### HOW TO COMPLETE THIS TASK
Among the entries below, one line contains "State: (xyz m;" and another contains "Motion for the". Transcribe those two lines and every line between them, exactly.

### WORKING DATA
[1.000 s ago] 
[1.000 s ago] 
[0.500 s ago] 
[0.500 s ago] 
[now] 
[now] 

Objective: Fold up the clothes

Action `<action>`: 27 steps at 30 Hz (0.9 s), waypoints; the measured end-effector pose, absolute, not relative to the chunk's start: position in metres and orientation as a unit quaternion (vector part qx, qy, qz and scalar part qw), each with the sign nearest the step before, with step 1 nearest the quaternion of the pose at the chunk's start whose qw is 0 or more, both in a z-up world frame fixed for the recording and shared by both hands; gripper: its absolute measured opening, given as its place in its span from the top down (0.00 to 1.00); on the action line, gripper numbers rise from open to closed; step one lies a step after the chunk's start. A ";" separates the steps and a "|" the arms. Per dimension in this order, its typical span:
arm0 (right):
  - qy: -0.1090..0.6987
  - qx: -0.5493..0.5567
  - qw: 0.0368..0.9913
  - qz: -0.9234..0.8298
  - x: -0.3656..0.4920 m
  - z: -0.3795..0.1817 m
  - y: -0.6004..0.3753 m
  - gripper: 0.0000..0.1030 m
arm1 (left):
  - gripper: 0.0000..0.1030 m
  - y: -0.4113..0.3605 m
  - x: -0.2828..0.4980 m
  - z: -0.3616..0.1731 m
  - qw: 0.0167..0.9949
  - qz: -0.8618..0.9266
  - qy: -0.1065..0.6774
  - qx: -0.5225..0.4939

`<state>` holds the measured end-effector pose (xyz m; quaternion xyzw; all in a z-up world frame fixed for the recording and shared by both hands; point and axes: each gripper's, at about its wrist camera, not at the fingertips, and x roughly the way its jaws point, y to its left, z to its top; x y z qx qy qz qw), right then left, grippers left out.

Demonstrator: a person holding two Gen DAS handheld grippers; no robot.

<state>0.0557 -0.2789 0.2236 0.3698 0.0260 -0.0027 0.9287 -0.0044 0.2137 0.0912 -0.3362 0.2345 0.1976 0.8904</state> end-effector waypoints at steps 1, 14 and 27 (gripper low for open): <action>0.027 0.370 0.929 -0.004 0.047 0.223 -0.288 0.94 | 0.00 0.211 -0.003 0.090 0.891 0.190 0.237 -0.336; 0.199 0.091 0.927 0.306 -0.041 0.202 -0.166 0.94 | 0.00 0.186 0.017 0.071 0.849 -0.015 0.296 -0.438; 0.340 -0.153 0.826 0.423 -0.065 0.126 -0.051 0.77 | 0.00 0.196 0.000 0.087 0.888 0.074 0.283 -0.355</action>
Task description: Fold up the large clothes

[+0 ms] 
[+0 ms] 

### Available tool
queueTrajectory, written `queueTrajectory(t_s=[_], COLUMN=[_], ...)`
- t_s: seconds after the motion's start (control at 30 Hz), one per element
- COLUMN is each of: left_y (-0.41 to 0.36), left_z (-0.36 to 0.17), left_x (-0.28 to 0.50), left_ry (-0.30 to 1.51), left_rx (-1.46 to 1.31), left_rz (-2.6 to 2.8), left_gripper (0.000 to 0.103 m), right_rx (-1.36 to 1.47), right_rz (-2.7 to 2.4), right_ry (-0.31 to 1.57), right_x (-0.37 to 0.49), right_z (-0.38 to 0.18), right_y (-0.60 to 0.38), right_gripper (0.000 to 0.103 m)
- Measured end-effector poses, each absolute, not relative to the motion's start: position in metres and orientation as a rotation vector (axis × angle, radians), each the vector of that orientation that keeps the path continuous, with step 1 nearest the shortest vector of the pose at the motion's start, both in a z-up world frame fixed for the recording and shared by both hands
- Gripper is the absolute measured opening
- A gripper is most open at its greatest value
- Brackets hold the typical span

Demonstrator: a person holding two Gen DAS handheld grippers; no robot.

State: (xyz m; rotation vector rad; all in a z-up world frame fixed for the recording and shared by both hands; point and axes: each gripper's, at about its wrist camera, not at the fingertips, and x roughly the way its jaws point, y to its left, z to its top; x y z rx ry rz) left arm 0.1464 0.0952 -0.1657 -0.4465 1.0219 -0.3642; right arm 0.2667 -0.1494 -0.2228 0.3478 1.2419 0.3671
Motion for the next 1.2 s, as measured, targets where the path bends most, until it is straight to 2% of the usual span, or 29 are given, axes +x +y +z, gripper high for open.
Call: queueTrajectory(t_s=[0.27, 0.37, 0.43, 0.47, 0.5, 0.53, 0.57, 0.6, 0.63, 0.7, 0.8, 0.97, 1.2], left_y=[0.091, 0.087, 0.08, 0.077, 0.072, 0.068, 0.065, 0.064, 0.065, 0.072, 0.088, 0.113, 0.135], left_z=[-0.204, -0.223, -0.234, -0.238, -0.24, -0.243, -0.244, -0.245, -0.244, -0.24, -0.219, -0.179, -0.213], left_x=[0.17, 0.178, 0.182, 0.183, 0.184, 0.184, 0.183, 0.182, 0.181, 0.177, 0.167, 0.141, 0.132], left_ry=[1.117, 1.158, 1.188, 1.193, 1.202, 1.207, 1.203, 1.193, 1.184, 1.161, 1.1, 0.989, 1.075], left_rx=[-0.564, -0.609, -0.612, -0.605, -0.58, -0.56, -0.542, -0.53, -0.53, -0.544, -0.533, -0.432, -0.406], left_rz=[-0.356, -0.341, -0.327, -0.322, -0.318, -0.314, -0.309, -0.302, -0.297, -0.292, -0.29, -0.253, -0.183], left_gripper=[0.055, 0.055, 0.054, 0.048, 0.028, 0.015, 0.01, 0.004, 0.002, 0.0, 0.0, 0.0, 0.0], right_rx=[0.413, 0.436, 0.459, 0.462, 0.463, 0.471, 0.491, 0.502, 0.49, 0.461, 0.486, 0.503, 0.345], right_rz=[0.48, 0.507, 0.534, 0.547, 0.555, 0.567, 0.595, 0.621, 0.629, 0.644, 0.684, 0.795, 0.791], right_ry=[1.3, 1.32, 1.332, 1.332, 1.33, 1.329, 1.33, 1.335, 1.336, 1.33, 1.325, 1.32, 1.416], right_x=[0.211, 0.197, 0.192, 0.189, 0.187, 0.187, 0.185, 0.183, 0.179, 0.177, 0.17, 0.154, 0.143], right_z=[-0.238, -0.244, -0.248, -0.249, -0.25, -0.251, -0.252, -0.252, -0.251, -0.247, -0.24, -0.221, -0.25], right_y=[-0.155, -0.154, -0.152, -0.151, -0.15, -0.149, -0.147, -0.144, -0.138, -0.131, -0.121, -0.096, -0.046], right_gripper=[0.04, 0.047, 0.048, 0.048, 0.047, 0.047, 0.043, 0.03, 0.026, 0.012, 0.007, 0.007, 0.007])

### SOLUTION FOR THIS EXERCISE
State: (xyz m; rotation vector rad; all in a z-up world frame fixed for the recording and shared by both hands; point and axes: each gripper's, at about its wrist camera, not at the fingertips, and x roughly the way its jaws point, y to its left, z to its top; x y z rx ry rz) left arm 0.1464 0.0952 -0.1657 -0.4465 1.0219 -0.3642; right arm 0.2667 -0.1494 -0.2228 0.3478 1.2419 0.3671
Motion for the next 1.2 s, as measured, targets where the path bends most, until it is straight to 2% of the usual span, or 29 are given, axes +x +y +z, gripper high for open.

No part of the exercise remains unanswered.